Here's the prep, "fresh" from the Supporting Information:
"A solution of phosphate buffer (50 mM, pH 6.8) was prepared and deoxygenated by bubbling nitrogen for ten minutes. Male Sprague-Dawley rats were sacrificed and the cecum was exposed. The cecal contents were removed and used to make a 10% w/v suspension in the oxygen free buffer."
The microbe-rich slurry, after incubation with the compound at 37 degrees C with exclusion of oxygen, reduces down disulfide bonds, azo groups, even nitro aromatics to the parent anilines in "just a few hours."

Dunno about you, but I still think I prefer ol' Zn / AcOH. Probably smells a bit better, anyway.

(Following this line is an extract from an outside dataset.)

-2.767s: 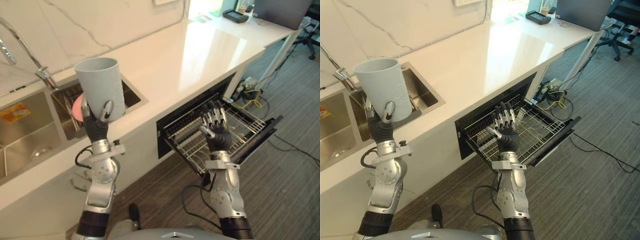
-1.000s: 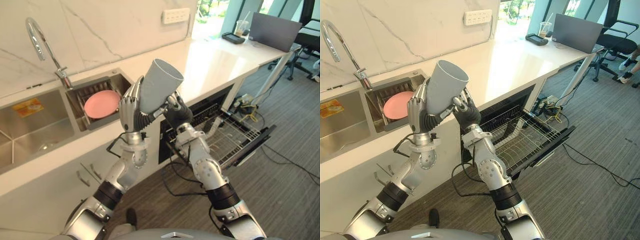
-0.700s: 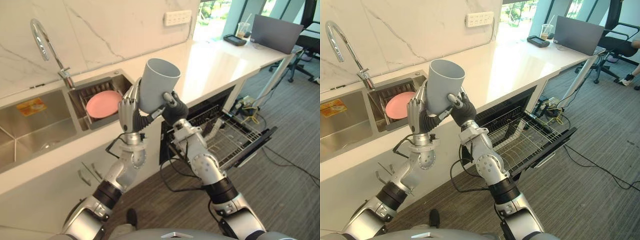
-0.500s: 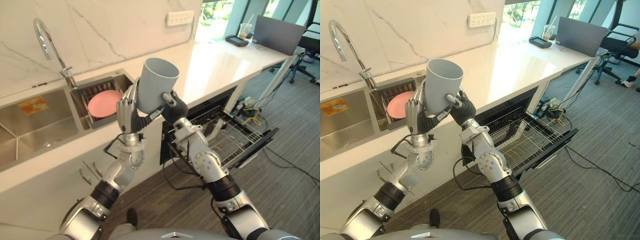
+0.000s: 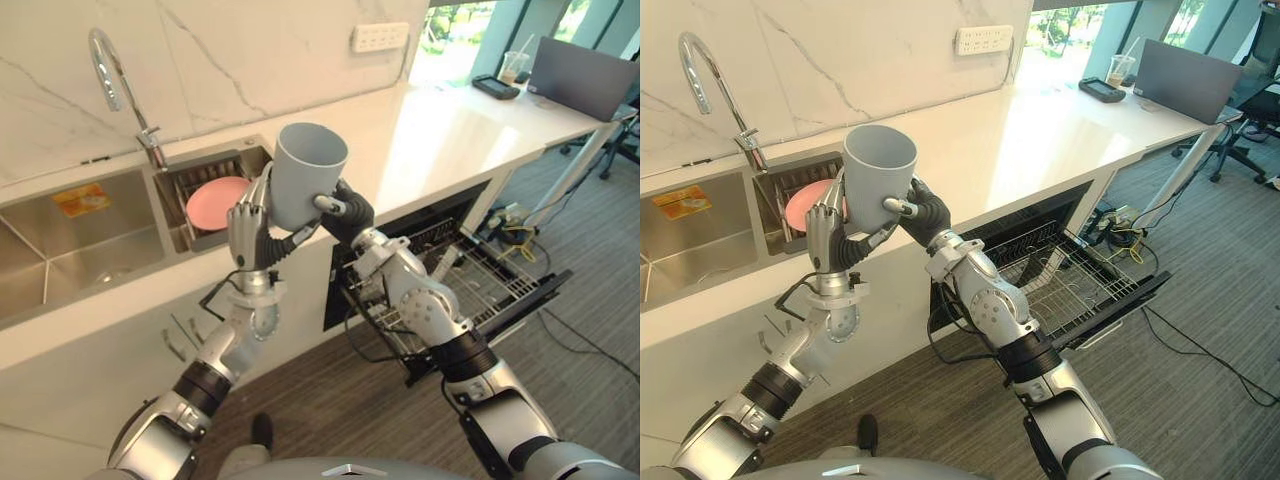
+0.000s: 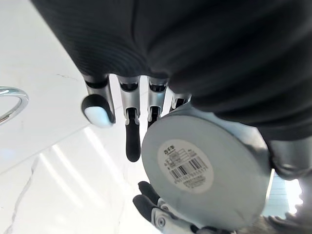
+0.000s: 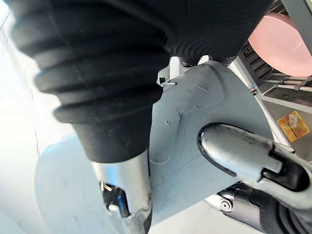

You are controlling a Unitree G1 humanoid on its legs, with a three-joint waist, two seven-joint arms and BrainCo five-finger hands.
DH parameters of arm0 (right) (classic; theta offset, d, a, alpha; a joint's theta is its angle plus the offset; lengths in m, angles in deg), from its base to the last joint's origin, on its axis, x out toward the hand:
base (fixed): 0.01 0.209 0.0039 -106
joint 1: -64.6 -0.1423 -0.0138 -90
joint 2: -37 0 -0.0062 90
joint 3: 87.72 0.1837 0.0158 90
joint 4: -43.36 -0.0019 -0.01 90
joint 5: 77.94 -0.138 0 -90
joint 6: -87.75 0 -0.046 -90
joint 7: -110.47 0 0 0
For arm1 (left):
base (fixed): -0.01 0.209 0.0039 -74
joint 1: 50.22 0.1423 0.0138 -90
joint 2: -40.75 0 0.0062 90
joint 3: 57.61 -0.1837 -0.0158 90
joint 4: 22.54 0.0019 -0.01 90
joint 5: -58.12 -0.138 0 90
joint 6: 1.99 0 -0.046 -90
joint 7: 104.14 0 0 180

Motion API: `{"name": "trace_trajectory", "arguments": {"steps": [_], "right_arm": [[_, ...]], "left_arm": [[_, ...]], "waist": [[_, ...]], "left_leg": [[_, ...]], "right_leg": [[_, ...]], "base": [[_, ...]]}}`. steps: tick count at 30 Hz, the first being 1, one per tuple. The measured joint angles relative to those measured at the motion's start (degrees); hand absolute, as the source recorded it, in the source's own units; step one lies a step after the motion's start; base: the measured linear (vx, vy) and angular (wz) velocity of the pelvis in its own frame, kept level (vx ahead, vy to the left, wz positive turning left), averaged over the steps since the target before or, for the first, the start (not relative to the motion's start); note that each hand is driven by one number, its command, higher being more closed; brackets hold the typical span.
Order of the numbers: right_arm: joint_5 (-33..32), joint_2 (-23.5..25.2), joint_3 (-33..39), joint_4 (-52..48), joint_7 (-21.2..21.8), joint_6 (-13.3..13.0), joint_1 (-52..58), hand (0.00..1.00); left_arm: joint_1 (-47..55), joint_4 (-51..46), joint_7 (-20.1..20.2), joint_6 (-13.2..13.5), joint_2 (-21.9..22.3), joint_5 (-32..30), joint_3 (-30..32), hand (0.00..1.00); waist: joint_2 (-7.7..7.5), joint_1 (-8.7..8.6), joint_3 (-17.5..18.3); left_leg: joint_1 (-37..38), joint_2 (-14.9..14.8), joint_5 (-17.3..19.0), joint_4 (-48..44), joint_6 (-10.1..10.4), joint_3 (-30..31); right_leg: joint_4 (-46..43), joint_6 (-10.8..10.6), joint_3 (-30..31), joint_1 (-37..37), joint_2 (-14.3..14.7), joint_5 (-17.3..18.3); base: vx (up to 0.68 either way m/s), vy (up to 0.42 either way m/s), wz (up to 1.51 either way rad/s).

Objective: Walk over to the sink, pick up the cup, carry it to the dishwasher, place the cup inside the dishwasher, then close the dishwasher door

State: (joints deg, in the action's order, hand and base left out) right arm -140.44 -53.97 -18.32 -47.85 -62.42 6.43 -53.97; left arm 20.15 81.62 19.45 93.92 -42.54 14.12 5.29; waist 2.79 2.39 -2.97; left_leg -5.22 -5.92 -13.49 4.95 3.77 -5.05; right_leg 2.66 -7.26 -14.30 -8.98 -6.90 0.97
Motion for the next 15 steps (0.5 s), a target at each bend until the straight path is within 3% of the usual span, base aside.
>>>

Wednesday, October 3, 2012

Golden Bacteria?

An amazing breakthrough (!) recently made the rounds on Wired and Gizmodo: a synthetic chemistry / art-house installation in which microbes "...turn liquid gold into 24-karat gold." Two professors from Michigan State University - a microbiologist and a science artist - teamed up to produce the exhibit, entitled "The Great Work of the Metal Lover," which is currently on display at an Austrian art competition.

Credit: G.L. Kohuth | MSU
Hold your applause - the science doesn't travel well across multiple media outlets. The bacterium in question, Cupriavidus metallidurans, reduces gold(III) chloride solution (likely HAuCl4) and precipitates out pure metallic gold. C. metallidurans actually does have some 'super powers' - the last decade (PubMed) shows similar successes with copper, mercury, and lead. Heck, it's even been shot into space

But the MSU press release may win the hyperbole 'gold medal.' Here's a few choice lines:
"Cupriavidus metallidurans can grow on massive concentrations of gold chloride – or liquid gold, a toxic chemical compound found in nature"
Gold chloride, liquid gold? Oh, you mean the solid gold salt? With almost no tox data on the MSDS?  
"[the installation] uses a combination of biotechnology, art and alchemy to turn liquid gold into 24-karat gold"
Ye Gods. No alchemy here! I'm not a biochemist - just a #KnuckleDraggingOrganiker - but I'd guess there's a perfectly reasonable, well-studied reduction mechanism operating. Can I get a reductase over here? (P.S. the only "liquid gold" I know of is molten gold)
“This is neo-alchemy. Every part, every detail of the project is a cross between modern microbiology and alchemy"
No comment (see above). 
"...the researchers’ success in creating gold raises questions about greed, economy and environmental impact, focusing on the ethics related to science and the engineering of nature"
Unless we're talking phlogiston and aether here, there's no "creation" of gold: it's a reduction. And utilizing a bacterium to do what it likes to do anyway hardly sets up an ethical or social inquiry.
"[this work]...speaks directly to the scientific preoccupation while trying to shape and bend biology to our will within the postbiological age"  
I really don't understand what they're trying to say here. (Perhaps I need to read Art for Dummies...)

OK, scientific criticism aside, the work looks pretty neat. How often do you get to see electrochemistry in an art exhibit? In the end, I guess the ends justify the means - if just a few people look at it, and think "I wonder how that works?" it will have served its purpose.